Stable base locus of a divisor and negative intersection with curves

Question

Let $X$ be a smooth projective variety over $\mathbb{C}$. Let $D$ be a Cartier divisor on $X$. If $C$ is a curve on $X$ such that the intersection $C\cdot D <0$, we have $C \subseteq \mathbf{B}(D)$, where $$\mathbf{B}(D):= \bigcap_{m \in \mathbb{N}, F\in |mD|}F$$ is the stable base locus of $D$.

I want to know if there is any result related to the inverse direct. To be precise, I want to know if the followings are true or false:

(1)For a general point of $\mathbf{B}(D)$, is there a curve $C$ passing through that point with $C\cdot D<0$?

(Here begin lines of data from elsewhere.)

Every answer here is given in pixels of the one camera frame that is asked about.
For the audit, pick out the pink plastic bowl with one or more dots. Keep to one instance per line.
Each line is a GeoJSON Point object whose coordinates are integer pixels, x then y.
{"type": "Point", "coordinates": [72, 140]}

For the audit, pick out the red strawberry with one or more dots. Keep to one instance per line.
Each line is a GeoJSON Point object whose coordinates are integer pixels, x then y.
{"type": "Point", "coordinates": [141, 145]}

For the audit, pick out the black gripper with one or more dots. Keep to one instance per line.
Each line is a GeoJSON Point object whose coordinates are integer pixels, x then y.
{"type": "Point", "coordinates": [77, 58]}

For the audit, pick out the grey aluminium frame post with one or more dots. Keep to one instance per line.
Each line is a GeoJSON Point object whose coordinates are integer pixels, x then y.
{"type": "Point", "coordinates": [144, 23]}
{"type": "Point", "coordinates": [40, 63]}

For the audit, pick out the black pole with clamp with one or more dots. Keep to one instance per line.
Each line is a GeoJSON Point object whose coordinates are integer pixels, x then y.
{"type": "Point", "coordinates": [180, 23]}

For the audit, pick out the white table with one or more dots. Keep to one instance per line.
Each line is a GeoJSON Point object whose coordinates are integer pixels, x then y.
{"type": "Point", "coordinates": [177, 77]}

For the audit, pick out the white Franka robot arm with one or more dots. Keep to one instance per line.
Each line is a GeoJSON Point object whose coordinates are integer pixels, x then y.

(2)The union of all curves with negative intersections with D has the same dimension as $\mathbf{B}(D)$, that is $$\dim \mathbf{B}(D) = \dim \bigcup_{C, C\cdot D < 0}{C}\qquad?$$

Answer 1

Both are false. Let $X$ be the blow-up of $\mathbb P^3$ at $8$ very general points, and let $D = 2H - \sum E_i$ be the linear system of quadrics through the $8$ points. There is a pencil of such quadrics. The stable base locus of $D$ is a genus $1$, degree $4$ curve (obtained as the intersection of any two quadrics). But $D$ is nef.